To do: Go through the lines below and copy each one that holds the string "answers".

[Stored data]
..........
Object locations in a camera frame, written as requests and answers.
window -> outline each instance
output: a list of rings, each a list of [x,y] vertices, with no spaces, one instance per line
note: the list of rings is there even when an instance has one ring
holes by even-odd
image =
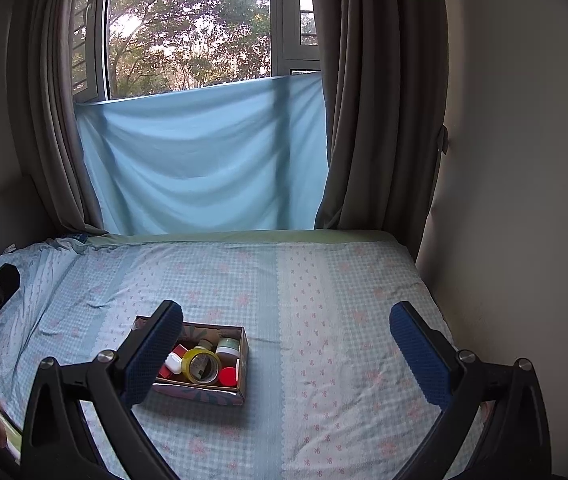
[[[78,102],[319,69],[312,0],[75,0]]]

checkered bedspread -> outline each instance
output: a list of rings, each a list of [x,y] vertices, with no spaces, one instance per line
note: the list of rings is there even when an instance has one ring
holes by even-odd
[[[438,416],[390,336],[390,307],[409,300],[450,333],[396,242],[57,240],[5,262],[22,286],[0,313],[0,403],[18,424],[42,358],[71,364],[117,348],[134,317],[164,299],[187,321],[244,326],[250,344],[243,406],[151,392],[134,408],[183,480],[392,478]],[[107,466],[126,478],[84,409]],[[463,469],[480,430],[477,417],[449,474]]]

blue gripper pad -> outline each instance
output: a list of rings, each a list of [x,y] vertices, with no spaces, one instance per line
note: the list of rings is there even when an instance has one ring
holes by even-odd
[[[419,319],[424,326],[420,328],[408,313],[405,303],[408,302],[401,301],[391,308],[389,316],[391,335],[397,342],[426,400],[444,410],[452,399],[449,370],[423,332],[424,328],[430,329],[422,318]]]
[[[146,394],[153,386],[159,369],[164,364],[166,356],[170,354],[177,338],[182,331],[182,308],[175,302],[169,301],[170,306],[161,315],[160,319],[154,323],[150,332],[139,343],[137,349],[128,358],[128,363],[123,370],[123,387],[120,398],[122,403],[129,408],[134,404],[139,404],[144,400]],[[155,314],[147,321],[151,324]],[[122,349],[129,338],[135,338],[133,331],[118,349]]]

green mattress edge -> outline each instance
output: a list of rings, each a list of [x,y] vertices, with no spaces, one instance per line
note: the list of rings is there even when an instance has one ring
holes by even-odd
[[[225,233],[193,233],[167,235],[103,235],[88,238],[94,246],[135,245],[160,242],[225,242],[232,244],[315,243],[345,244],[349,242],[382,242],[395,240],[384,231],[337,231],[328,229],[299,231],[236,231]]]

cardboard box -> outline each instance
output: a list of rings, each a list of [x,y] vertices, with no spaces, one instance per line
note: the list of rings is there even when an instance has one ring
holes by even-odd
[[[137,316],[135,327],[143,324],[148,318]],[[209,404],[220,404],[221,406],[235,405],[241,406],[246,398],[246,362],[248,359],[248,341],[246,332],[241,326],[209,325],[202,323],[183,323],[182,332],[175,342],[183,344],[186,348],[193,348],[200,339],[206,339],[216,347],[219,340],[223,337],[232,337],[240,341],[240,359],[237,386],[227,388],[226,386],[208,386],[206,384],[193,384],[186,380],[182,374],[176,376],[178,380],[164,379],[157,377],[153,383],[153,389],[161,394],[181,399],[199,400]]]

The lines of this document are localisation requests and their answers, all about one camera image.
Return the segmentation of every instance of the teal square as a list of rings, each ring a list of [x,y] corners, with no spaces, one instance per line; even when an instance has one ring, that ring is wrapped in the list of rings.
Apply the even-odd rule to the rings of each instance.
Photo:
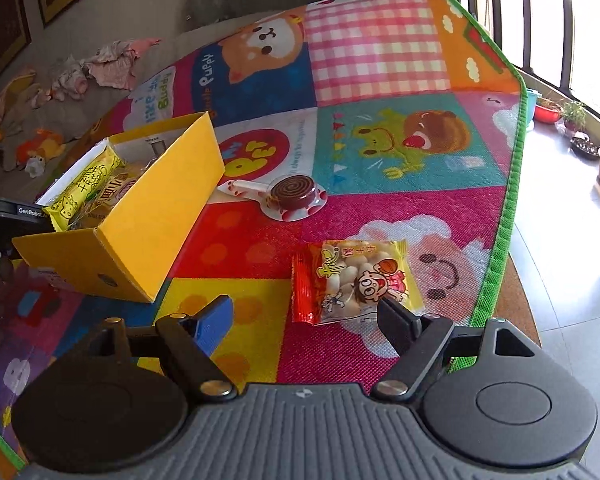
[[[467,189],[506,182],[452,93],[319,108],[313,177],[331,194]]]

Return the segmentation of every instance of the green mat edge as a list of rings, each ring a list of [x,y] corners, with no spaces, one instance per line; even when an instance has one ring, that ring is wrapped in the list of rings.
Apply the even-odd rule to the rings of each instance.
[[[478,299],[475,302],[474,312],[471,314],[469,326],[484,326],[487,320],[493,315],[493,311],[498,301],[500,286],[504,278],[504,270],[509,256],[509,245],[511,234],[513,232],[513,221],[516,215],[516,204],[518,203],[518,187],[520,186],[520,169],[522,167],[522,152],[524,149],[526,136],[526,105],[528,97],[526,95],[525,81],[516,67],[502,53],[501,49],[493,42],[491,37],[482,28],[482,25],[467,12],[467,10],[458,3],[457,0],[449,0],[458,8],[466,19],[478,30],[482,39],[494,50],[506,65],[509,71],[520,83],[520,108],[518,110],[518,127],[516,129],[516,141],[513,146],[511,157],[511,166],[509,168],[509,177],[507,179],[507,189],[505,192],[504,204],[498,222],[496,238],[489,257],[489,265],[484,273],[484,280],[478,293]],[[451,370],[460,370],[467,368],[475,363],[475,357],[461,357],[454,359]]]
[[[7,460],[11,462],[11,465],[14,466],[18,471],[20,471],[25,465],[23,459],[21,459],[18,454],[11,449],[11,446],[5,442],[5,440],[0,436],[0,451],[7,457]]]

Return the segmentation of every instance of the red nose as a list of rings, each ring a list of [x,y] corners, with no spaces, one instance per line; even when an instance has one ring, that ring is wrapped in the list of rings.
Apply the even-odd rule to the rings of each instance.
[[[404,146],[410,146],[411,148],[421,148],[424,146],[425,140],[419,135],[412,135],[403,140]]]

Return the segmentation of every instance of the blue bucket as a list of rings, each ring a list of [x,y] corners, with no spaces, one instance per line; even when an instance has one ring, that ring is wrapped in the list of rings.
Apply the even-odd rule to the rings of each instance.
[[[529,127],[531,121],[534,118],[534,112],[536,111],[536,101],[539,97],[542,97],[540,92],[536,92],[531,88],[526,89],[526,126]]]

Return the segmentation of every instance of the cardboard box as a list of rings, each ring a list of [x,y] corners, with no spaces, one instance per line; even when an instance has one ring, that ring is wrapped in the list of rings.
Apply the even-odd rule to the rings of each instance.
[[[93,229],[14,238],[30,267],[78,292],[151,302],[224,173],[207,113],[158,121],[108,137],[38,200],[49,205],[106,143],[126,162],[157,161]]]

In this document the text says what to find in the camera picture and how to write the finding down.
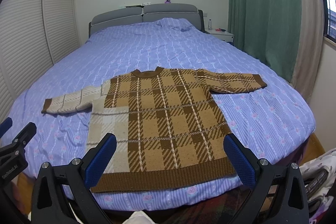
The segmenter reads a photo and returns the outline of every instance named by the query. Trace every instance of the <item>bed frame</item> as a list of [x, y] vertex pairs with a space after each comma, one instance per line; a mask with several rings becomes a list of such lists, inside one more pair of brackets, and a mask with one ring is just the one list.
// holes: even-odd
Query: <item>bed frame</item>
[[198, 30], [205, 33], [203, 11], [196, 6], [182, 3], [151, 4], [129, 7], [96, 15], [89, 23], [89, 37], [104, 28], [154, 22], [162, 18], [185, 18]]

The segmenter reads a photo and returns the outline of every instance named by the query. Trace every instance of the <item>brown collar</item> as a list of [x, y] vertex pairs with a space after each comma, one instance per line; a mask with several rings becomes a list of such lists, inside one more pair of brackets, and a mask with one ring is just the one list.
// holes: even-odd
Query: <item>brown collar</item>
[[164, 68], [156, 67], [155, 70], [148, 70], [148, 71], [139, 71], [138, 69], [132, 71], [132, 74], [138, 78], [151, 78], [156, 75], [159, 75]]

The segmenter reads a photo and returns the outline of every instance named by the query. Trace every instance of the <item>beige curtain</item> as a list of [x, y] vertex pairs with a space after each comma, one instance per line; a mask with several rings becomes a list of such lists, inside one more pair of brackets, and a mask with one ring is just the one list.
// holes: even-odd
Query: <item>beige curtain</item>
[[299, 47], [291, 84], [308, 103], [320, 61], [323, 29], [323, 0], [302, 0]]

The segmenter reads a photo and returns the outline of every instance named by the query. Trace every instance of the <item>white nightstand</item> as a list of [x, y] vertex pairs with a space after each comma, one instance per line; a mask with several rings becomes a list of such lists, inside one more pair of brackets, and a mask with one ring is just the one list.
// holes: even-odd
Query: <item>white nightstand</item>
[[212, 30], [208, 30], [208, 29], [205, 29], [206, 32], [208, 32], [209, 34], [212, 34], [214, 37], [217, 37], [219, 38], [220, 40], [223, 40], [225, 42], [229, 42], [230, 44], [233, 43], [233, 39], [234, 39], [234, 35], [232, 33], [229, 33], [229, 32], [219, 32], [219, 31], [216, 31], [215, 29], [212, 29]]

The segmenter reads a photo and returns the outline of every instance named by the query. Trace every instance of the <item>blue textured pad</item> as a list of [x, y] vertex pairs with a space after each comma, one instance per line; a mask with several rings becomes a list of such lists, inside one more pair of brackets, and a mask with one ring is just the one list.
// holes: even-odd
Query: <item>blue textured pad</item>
..........
Your solution:
Object locations in a camera frame, written as requests and answers.
The lines of this document are localisation requests and their answers, all about one camera image.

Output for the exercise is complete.